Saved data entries
=== Section Start ===
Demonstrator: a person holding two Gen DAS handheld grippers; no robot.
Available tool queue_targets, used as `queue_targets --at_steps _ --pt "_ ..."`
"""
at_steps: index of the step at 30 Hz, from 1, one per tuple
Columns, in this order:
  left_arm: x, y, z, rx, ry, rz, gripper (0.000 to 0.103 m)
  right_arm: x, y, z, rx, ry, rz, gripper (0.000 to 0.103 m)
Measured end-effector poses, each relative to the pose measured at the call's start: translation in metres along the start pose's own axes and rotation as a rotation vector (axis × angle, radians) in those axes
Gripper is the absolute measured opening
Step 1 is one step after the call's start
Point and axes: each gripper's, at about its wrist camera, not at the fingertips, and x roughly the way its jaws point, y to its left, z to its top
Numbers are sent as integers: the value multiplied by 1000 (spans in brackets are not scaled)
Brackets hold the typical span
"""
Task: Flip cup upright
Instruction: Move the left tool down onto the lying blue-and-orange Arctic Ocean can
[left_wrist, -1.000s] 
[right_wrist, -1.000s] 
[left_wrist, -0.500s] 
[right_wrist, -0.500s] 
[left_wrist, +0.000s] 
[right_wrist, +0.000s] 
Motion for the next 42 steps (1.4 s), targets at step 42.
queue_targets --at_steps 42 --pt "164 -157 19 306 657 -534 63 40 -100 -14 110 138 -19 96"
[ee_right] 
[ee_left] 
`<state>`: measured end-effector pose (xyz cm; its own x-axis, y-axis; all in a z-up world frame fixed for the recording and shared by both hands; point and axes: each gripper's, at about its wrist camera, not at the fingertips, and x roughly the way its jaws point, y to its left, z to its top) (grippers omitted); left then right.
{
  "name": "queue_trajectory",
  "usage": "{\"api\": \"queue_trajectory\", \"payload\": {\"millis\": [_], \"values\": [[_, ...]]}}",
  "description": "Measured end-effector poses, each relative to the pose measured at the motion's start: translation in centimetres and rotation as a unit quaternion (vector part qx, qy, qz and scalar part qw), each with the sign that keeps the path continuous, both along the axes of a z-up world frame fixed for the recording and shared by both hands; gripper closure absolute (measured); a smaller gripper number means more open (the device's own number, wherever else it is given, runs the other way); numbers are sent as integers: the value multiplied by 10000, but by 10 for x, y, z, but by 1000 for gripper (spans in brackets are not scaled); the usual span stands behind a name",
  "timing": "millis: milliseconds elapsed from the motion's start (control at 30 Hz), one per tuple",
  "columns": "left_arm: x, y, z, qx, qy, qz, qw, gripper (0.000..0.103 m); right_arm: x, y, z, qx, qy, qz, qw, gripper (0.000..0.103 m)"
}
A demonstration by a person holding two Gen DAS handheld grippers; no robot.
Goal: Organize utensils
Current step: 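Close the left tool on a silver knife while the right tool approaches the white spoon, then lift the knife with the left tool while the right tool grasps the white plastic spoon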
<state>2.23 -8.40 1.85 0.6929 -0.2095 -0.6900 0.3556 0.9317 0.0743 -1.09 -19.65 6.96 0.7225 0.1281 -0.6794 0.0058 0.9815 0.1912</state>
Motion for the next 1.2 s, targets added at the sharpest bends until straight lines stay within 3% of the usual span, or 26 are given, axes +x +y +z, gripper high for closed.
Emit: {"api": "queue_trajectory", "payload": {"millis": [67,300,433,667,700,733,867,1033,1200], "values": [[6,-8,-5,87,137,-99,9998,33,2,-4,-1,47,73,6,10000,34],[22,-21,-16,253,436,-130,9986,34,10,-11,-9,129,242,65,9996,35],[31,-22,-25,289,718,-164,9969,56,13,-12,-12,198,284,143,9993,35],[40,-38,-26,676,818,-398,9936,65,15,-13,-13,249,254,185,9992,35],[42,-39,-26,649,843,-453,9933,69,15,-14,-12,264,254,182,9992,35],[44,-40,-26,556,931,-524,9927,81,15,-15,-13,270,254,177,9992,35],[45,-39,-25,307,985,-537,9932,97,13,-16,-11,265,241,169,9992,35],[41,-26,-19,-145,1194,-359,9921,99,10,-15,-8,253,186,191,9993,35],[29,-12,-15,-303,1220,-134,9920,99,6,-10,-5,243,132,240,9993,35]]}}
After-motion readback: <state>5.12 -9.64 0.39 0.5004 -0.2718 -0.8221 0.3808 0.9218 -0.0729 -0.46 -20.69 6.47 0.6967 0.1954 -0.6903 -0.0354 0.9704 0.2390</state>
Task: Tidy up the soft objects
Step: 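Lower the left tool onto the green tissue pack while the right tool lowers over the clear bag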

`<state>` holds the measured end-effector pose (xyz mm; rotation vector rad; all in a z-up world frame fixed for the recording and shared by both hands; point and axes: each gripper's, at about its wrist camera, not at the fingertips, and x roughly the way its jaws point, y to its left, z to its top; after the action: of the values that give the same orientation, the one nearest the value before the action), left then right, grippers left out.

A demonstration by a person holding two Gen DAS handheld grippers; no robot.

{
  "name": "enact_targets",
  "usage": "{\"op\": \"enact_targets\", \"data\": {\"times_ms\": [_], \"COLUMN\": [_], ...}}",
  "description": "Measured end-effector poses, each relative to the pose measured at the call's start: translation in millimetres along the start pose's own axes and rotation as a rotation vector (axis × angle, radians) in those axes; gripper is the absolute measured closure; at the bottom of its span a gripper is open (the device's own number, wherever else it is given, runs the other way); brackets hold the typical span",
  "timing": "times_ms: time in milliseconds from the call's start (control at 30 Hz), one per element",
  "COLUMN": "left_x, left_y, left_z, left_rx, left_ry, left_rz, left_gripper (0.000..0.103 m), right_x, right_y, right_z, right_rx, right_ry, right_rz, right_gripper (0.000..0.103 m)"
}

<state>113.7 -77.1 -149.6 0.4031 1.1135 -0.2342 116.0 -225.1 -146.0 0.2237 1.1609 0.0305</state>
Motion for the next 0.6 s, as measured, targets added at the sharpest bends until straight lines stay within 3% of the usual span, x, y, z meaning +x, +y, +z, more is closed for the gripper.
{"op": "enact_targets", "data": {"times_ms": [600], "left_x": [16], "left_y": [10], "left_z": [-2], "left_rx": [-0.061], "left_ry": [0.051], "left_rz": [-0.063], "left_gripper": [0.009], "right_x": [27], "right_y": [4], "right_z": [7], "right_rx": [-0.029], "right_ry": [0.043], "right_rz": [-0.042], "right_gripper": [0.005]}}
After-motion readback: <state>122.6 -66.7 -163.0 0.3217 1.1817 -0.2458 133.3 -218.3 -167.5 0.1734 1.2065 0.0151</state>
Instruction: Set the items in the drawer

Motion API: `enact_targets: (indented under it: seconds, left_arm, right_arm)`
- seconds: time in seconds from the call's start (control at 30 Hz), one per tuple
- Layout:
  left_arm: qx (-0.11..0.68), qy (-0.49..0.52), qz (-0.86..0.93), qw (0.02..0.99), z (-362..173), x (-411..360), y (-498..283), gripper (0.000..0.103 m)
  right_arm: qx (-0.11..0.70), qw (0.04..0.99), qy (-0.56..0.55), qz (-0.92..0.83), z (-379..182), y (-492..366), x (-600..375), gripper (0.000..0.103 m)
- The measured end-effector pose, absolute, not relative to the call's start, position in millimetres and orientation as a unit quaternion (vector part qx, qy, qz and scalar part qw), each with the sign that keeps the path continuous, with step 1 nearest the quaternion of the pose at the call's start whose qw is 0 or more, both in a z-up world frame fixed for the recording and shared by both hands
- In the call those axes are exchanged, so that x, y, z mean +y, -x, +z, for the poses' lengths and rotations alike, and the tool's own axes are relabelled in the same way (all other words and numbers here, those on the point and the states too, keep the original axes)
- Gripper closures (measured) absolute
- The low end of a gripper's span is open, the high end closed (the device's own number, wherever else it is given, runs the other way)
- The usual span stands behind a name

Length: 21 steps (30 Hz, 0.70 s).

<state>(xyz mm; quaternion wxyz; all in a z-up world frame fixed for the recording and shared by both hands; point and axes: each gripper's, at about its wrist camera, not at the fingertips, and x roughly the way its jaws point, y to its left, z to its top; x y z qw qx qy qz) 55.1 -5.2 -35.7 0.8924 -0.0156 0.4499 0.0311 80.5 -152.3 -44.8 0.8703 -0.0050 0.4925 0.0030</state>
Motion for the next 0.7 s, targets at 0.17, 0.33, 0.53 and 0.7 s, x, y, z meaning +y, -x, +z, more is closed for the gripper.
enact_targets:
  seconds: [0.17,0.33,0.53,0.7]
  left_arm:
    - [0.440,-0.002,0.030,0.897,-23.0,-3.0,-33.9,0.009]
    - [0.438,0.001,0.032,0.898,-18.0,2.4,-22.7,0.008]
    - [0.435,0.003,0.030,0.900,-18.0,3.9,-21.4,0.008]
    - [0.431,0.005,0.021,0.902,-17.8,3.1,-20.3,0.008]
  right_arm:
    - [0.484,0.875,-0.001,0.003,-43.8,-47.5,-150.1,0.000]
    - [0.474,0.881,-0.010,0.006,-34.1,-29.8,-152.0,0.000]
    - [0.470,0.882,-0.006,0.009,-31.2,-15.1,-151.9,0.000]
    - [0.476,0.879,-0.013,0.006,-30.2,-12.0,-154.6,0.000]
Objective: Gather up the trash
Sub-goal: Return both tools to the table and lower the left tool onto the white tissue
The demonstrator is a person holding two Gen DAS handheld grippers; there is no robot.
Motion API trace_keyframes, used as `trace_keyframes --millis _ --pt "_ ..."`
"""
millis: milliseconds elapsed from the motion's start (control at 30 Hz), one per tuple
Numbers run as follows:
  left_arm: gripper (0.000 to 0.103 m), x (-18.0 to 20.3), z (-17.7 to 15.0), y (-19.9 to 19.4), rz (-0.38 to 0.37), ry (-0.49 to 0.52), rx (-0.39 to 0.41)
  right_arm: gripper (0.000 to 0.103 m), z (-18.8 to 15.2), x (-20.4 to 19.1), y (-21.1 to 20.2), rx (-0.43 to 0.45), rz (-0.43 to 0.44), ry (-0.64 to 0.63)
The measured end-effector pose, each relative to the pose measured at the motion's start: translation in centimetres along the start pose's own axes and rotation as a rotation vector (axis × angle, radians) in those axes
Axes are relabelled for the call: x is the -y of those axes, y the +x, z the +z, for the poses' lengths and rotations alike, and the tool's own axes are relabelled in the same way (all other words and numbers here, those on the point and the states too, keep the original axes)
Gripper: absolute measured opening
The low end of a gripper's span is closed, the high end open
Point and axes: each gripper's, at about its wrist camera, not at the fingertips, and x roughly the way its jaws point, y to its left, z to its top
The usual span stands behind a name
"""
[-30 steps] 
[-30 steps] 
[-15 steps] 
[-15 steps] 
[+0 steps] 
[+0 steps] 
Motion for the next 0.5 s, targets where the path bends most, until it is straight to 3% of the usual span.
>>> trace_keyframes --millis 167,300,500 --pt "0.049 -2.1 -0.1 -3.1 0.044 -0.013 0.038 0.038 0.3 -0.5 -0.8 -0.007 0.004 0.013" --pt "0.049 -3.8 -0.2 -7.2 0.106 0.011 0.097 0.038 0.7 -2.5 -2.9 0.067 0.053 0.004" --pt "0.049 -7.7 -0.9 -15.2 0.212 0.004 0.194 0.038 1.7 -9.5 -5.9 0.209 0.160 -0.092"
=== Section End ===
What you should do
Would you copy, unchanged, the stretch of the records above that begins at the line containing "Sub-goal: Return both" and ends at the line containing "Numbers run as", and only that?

Solved exercise
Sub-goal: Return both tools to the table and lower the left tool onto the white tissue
The demonstrator is a person holding two Gen DAS handheld grippers; there is no robot.
Motion API trace_keyframes, used as `trace_keyframes --millis _ --pt "_ ..."`
"""
millis: milliseconds elapsed from the motion's start (control at 30 Hz), one per tuple
Numbers run as follows:

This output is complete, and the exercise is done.